* _Task statement_
Every record below needs to be set down exactly. Pictures do not belong in the copy.

* _Available records_
★ ★ ★ ★ ★

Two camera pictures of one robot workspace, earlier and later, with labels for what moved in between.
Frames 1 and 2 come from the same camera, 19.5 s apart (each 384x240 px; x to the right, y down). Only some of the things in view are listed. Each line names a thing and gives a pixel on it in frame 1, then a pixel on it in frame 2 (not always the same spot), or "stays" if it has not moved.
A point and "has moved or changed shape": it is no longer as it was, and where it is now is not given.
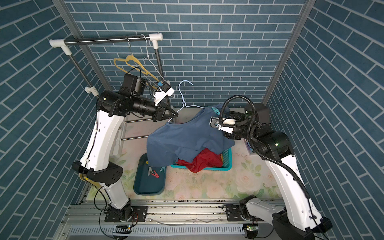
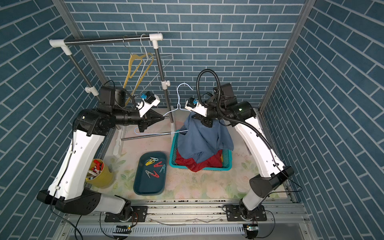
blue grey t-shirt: x=167 y=143 has moved or changed shape
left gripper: x=160 y=115 to x=145 y=120
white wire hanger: x=147 y=50 to x=170 y=56
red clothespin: x=155 y=174 stays
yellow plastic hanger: x=129 y=57 has moved or changed shape
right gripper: x=231 y=136 to x=205 y=122
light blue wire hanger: x=184 y=104 to x=177 y=105
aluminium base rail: x=167 y=220 stays

★ ★ ★ ★ ★

* _Task answer_
Two camera pictures of one robot workspace, earlier and later, with labels for what moved in between.
Frames 1 and 2 come from the same camera, 19.5 s apart (each 384x240 px; x to the right, y down). Only some of the things in view are listed. Each line names a thing and gives a pixel on it in frame 1, then a pixel on it in frame 2 (not always the same spot), or "stays" if it has not moved.
A point and "has moved or changed shape": it is no longer as it was, and where it is now is not given.
blue grey t-shirt: x=167 y=143 has moved or changed shape
left gripper: x=160 y=115 to x=145 y=120
white wire hanger: x=147 y=50 to x=170 y=56
red clothespin: x=155 y=174 stays
yellow plastic hanger: x=129 y=57 has moved or changed shape
right gripper: x=231 y=136 to x=205 y=122
light blue wire hanger: x=184 y=104 to x=177 y=105
aluminium base rail: x=167 y=220 stays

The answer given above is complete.